Coping and defending styles among Vietnam combat veterans seeking treatment for posttraumatic stress disorder and substance use disorder
- PMID: 3363185
- DOI: 10.1007/978-1-4615-7718-8_4
Coping and defending styles among Vietnam combat veterans seeking treatment for posttraumatic stress disorder and substance use disorder
Abstract
A review of the literature on coping processes in addiction disorders yields at least two notions: one, that substance abuse is associated with less efficient, avoidant ways of coping with problems in living; and two, that substance abusers with a background of traumatic and stressful experiences are readily distinguishable by even more avoidant coping styles. These notions were tested in the form of three hypotheses: (1) substance abusers in general employ more avoidant coping styles than do nonaddicted groups; (2) Vietnam combat veterans meeting DSM-III criteria for both substance use disorder and posttraumatic stress disorder (PTSD) evidence significantly more avoidant coping styles than do Vietnam combat veterans meeting criteria only for substance use disorder but not PTSD--particularly when dealing with internal states of anxiety; and (3) for those meeting both substance use disorder and PTSD criteria, black Vietnam combat veterans (who presumably have encountered more stress, as minority group members) evidence more avoidant coping styles than do white Vietnam combat veterans.
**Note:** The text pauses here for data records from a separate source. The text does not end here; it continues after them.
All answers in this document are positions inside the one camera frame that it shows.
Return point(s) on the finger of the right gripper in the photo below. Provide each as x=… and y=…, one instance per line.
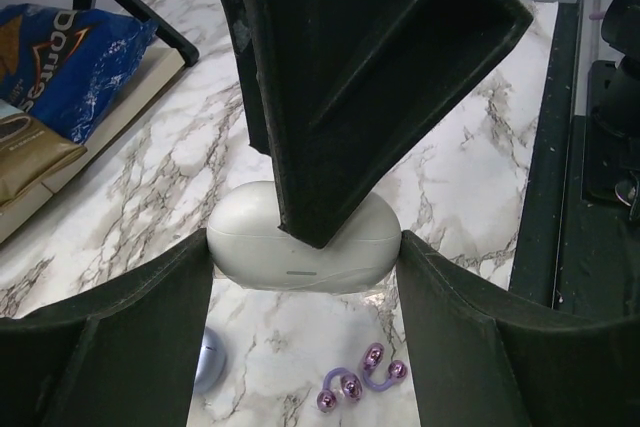
x=336, y=92

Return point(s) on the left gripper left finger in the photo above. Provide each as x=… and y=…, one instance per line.
x=123, y=353

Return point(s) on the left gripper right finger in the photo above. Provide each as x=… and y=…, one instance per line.
x=482, y=356

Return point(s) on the gold brown snack bag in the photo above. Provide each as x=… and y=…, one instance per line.
x=30, y=152

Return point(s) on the blue Doritos bag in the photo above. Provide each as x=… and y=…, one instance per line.
x=65, y=67

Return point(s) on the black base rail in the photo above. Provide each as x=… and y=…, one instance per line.
x=577, y=251

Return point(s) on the lavender earbud charging case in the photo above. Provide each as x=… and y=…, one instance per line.
x=211, y=362

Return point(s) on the beige black shelf rack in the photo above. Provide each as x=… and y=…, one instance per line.
x=167, y=54
These three hypotheses were tested with Peck's (1981) newly developed Individual Styles of Coping, measuring four stages in the coping process for five behavioral contexts. All three hypotheses were confirmed. Results were discussed as confirming recent changes in DSM-III-Revised (1987) criteria, emphasizing generalized avoidance manuevers as criterial, in part, for diagnosing PTSD (in addition to behaviors of specific avoidance of traumatic memories). Theoretical implications about a traumatogenic dimension for substance abuse among some Vietnam combat veterans were discussed, as well as ramifications for treatment programming.